There is another, less happy aspect to Olivia’s life story–and that is her lifelong “feud” (though I hate that word) with her sister, Joan Fontaine. It is said that the two of them have argued since childhood, and the final blow came when Joan published her memoirs in 1978, saying not so nice things about Olivia. I don’t like to talk about the feud between them because it is SO talked about in articles about the sisters, but it is worth mentioning in a bio of her life. Both sisters refuse to comment on their relationship, which seems to be a series of miscommunications and missed opportunities between them. As I say when discussing them, it seems to be no one’s fault, simply a sad circumstance. However, it has no bearing on Olivia’s work, which is comprises a truly incredible group of films.
WHAT TO WATCH
- The Snake Pit. This is my favorite Olivia performance. She plays a mentally ill patient in a mental hospital, and gives a number of absolutely chilling scenes as a woman who clearly does not know where she is or how she got there. A difficult role pulled off with tremendous skill. The full movie is available on youtube. Also available on Netflix and in the classic films sections of most movie stores.
- The Heiress. Olivia’s most revered and respected performance. She plays Catherine Sloper, a naive heiress to her doctor father’s fortune, who is seduced by a man who may or not be courting her for her money. The character makes an absolutely chilling turnaround at the end, with one of the most intense final scenes in the history of film. Available on youtube and Netflix, but not usually available in movie stores.
- The Adventures of Robin Hood. The most important of Olivia’s 8 films with Errol Flynn, and the most famous of the Robin Hood movies. Olivia plays Maid Marion, in a role typical of her early Warner Brothers days, and the movie is a great thrill to watch. Available in most movie stores.
- Dark Mirror. Olivia plays a dual role, as twins accused of a murder. Something truly notable about this film is that the characters of the twins, though played by the same person, have completely different personalities as created by Olivia. Something very, very difficult. Also, it marks one of the early uses of split screen technology. A relatively rare film, it is not yet available on DVD, but can be found on VHS on Amazon.com and eBay. As I am hard-pressed to even come up with a clip on youtube, I give you the radio version as performed by Olivia in 1950.

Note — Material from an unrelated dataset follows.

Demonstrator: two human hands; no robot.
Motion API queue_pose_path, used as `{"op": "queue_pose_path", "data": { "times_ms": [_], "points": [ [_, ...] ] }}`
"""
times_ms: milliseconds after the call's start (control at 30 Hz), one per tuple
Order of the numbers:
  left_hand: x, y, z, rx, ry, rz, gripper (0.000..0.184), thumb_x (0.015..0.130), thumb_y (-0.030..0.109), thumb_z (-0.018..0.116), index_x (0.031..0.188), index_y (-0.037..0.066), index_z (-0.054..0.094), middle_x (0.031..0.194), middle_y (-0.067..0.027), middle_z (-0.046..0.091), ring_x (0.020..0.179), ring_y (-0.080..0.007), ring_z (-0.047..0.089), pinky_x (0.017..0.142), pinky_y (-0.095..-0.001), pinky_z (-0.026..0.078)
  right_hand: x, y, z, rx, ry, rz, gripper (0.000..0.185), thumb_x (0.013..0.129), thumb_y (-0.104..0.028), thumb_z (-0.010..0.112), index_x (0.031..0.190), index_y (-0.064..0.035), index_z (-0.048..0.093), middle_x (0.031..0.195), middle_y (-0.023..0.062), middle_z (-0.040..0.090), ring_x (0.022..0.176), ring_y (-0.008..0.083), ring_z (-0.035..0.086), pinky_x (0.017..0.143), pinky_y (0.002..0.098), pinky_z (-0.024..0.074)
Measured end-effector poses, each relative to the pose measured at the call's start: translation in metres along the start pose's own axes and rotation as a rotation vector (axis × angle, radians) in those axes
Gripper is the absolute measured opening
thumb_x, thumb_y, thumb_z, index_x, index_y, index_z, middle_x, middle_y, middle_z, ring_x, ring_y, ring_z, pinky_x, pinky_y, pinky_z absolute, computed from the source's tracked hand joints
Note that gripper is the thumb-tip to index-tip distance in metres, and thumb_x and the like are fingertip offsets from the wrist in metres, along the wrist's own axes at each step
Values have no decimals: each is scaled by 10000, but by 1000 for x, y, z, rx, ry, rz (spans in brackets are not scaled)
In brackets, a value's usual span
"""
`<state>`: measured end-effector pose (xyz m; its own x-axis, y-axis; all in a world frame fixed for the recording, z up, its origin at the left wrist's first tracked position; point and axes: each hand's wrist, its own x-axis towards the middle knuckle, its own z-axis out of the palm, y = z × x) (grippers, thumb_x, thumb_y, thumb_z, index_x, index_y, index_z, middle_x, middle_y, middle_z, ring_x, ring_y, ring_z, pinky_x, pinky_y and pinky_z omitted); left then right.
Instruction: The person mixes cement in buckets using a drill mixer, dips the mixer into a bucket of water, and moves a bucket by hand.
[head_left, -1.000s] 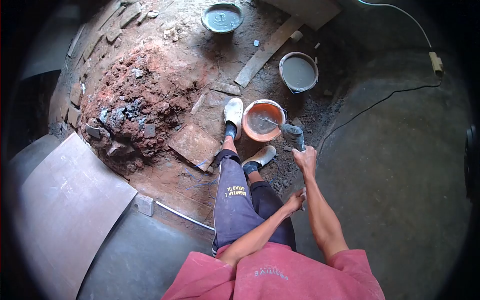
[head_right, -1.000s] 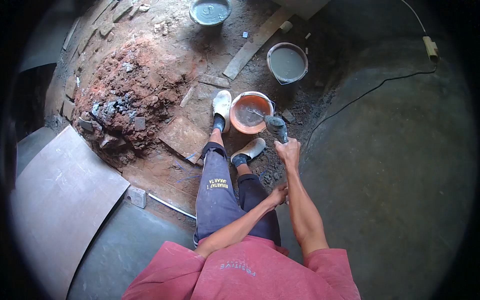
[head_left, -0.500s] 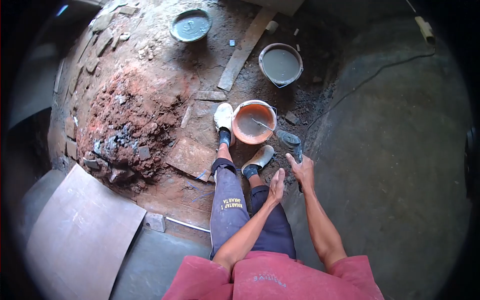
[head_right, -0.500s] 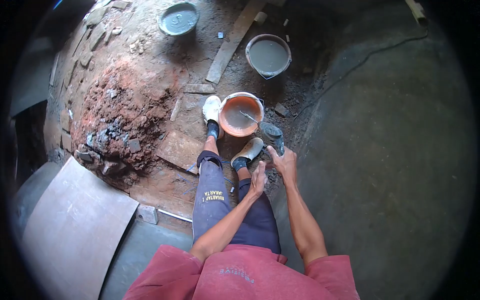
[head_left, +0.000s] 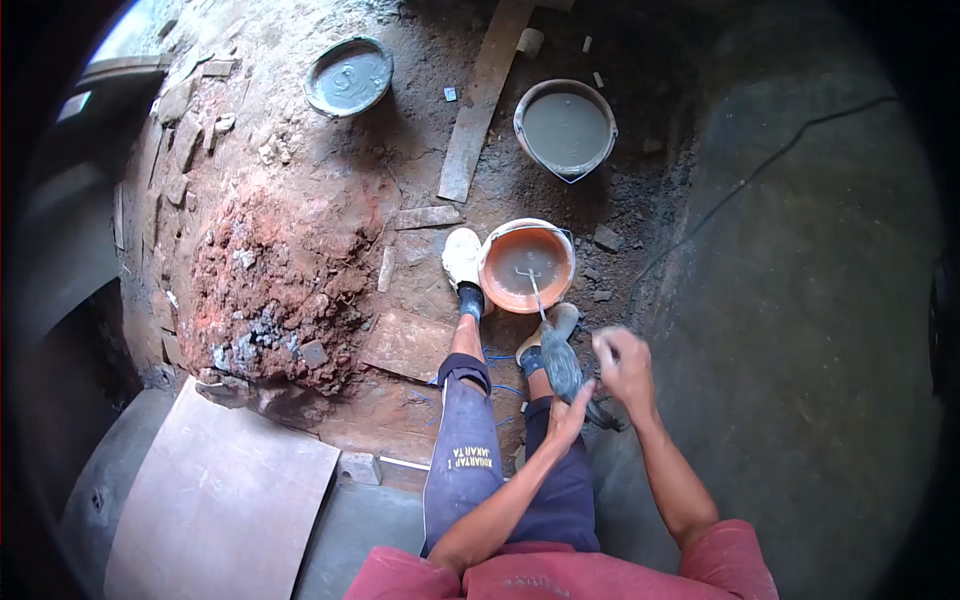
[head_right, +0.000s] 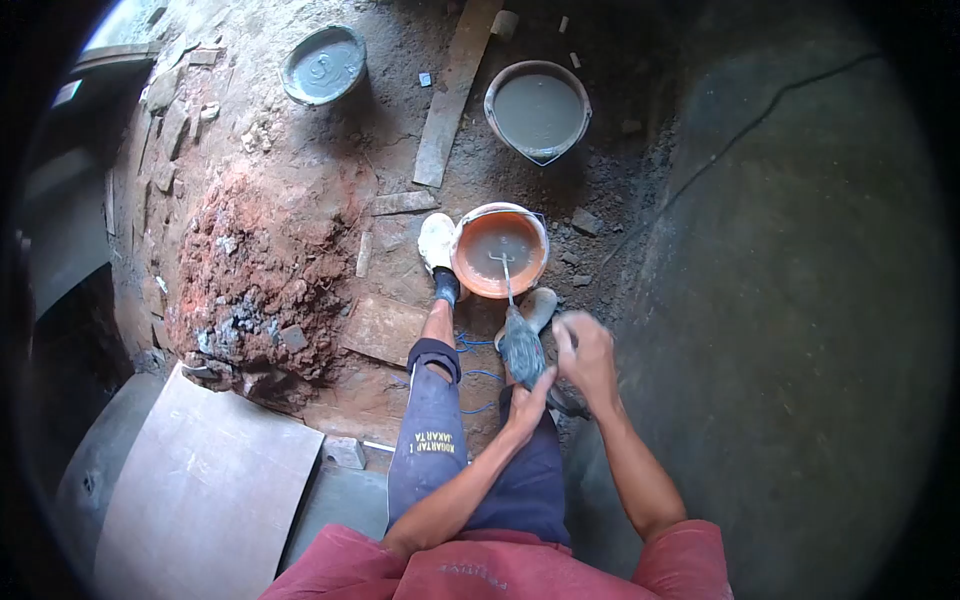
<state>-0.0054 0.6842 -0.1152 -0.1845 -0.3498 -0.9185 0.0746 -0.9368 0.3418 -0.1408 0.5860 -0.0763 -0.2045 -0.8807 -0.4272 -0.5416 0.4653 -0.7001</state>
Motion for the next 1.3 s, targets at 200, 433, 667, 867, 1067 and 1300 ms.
{"op": "queue_pose_path", "data": {
  "times_ms": [200,433,667,867,1067,1300],
  "points": [
    [-6,-23,-12,85,-28,-55,484,879,413,698,1116,-5,640,1012,-82,671,942,-188,613,854,-345,489,164,132,136,-155,99,117,479,852,-150,669,1294,-5,559,1299,220,573,1232,352,545,1045,450,427],
    [-20,26,-15,21,-111,-53,327,894,215,677,1141,9,619,1062,-54,654,996,-159,601,904,-327,474,195,150,163,-357,-52,223,571,778,-128,755,1302,-56,539,1235,180,576,1196,346,529,1007,500,400],
    [-17,6,-22,65,-171,-54,322,888,182,663,1154,8,615,1049,-66,663,981,-165,617,894,-332,489,109,109,149,-3,-159,225,260,687,-197,834,720,-36,633,713,173,668,687,301,672,658,420,519],
    [-39,-1,-7,161,-207,-9,296,881,184,673,1108,-1,633,1007,-73,671,909,-162,624,826,-340,510,83,101,107,46,-51,339,302,724,-252,801,738,-20,608,706,172,646,659,305,633,658,439,493],
    [-19,6,26,146,-297,50,179,899,159,654,992,24,584,853,-34,596,793,-141,590,738,-318,506,87,138,72,43,-80,371,364,785,-347,769,726,-17,625,624,72,586,589,173,529,578,368,437],
    [21,19,68,370,-249,134,448,885,227,668,1216,-26,501,1045,-113,595,960,-200,572,887,-348,471,105,196,34,40,-110,492,554,940,-535,547,797,-18,687,687,86,656,666,188,622,661,373,472]
  ]
}}
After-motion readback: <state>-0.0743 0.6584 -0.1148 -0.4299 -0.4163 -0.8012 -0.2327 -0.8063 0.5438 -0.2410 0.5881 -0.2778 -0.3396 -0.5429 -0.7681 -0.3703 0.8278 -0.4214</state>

I must add, too, that my choice of Olivia as this week’s Star of the Week is not entirely random. She is my favorite living actress, and I have seen just about all of her films, minus one or two that I haven’t been able to find anywhere. I also happen to be living currently in Paris, studying abroad for my university. By chance, this coming week, Olivia is introducing a new film she has narrated by the name of “I Remember Better When I Paint,” at the American Library in Paris. My friends (other Olivia de Havilland fans coming from all over Europe to see this event) and I are attending, and we are so incredibly excited about it that we can hardly stop talking about it. Of course, after this event is over, I will be reporting back with a post dedicated to our experience.